71. Chaque Région élit un Secrétaire régional pour la formation qui peut être invité par le Président de la Région à participer aux conférences régionales. Les Secrétaires régionaux assurent la diffusion des informations utiles dans le domaine de la formation, ils mettent en œuvre des projets communs de formation dans leur propre Région selon le mandat qu'ils ont reçu de la conférence régionale et ils collaborent avec le Secrétaire central. Ils tiennent celui-ci au courant des activités et des suggestions concernant la formation dans leur Région. Avec le consentement de l'Abbé Général, le Secrétaire central peut réunir tous ou quelques-uns des Secrétaires régionaux pour traiter de la formation dans tout l'Ordre.

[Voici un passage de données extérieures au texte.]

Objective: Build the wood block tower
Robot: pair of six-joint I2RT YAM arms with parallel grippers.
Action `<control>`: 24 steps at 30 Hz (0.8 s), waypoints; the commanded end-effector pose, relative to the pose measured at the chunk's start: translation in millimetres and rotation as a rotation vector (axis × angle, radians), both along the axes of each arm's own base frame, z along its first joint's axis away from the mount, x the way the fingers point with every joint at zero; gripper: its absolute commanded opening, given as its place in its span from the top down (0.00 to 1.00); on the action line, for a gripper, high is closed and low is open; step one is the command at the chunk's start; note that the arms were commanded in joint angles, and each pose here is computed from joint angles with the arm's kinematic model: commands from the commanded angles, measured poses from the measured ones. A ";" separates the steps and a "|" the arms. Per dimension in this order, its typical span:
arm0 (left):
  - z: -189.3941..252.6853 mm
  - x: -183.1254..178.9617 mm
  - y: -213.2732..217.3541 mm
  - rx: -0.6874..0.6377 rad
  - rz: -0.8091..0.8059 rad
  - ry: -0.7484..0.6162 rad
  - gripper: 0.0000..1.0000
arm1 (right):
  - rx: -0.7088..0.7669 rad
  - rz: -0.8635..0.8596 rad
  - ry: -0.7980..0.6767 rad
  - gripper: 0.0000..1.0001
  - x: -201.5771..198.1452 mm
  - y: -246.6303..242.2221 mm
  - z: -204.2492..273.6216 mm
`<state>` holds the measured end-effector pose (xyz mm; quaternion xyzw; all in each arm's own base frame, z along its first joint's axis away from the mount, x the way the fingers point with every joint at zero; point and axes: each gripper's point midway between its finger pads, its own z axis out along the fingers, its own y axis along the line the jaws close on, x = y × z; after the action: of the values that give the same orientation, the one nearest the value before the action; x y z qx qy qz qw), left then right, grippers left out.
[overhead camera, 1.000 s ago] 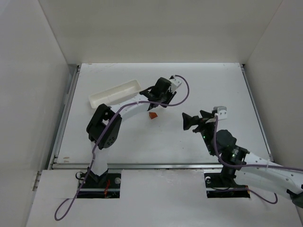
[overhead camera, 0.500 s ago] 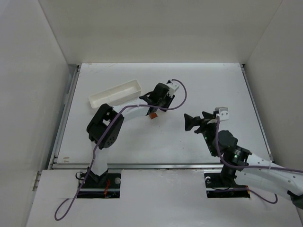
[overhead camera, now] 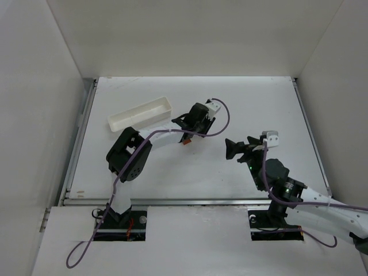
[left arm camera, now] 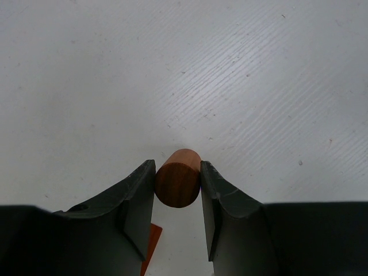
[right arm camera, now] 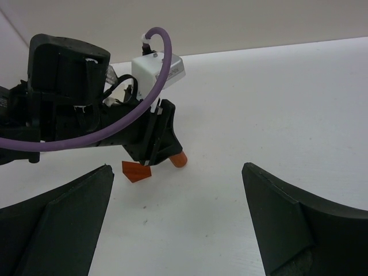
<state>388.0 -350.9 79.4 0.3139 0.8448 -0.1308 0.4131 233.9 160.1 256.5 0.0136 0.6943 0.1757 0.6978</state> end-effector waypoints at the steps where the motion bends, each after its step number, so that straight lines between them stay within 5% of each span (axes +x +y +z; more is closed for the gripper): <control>1: 3.1 1.1 -5.9 -0.006 -0.003 -0.037 1.00 | 0.036 -0.019 -0.014 0.01 -1.0 -4.0 12.6; 16: -5.8 -5.3 -10.0 0.030 -0.026 -0.029 0.91 | 0.037 -0.028 -0.015 0.01 -3.2 -10.1 13.6; 24: -0.9 -3.8 -11.5 0.029 -0.026 -0.030 0.54 | 0.037 -0.028 -0.015 0.01 -3.2 -10.1 13.6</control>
<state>381.5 -357.0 68.4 0.3331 0.8418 -0.1177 0.4081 232.2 152.0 256.8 0.0203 0.6951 0.1678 0.6988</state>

7 - Les monastères ayant des besoins particuliers

72. Toutes les communautés de l'Ordre ont une responsabilité commune vis-à-vis des nouvelles fondations, surtout celles implantées dans les jeunes Eglises ou dans les régions isolées. Elles l'exercent en partageant leurs professeurs, conférenciers, maîtres des novices, etc. Les monastères isolés peuvent remédier à quelques-unes de leurs difficultés en collaborant avec les autres Ordres monastiques et en sollicitant l'assistance de divers organismes d'aide.

C.69; ST 69.1.C

 

ÉPILOGUE

73. Les principes et les normes présentés ici devront être adaptés aux conditions régionales et locales par les conférences régionales et par ceux qui sont plus spécialement responsables de la formation dans chaque monastère. Une application soigneuse de ces principes et de ces normes par une communauté assure une bonne formation à ses membres. Un recours fréquent à la Règle de saint Benoît, à nos Constitutions et Statuts ainsi qu'à d'autres documents de l'Eglise et de l'Ordre demeure nécessaire. Par dessus tout, une lecture assidue des écrits de nos Pères cisterciens restera toujours une source privilégiée où apprendre comment devenir un Cistercien et comment aider un autre à faire la découverte et à se nourrir de la grâce cistercienne présente en son cœur. Bien plus, chacun devra rester conscient du fait que, quels que soient les moyens utilisés dans l'œuvre de la formation, l'Esprit-Saint seul, en définitive, non sans notre collaboration, peut réaliser en nous la nécessaire transformation.

RB 73; C.86


1. Dans les parties II et III, pour plus de simplicité et pour éviter des équivoques possibles, le texte est généralement écrit au masculin. Il est clair qu'il faut le lire au féminin dans les monastères de moniales.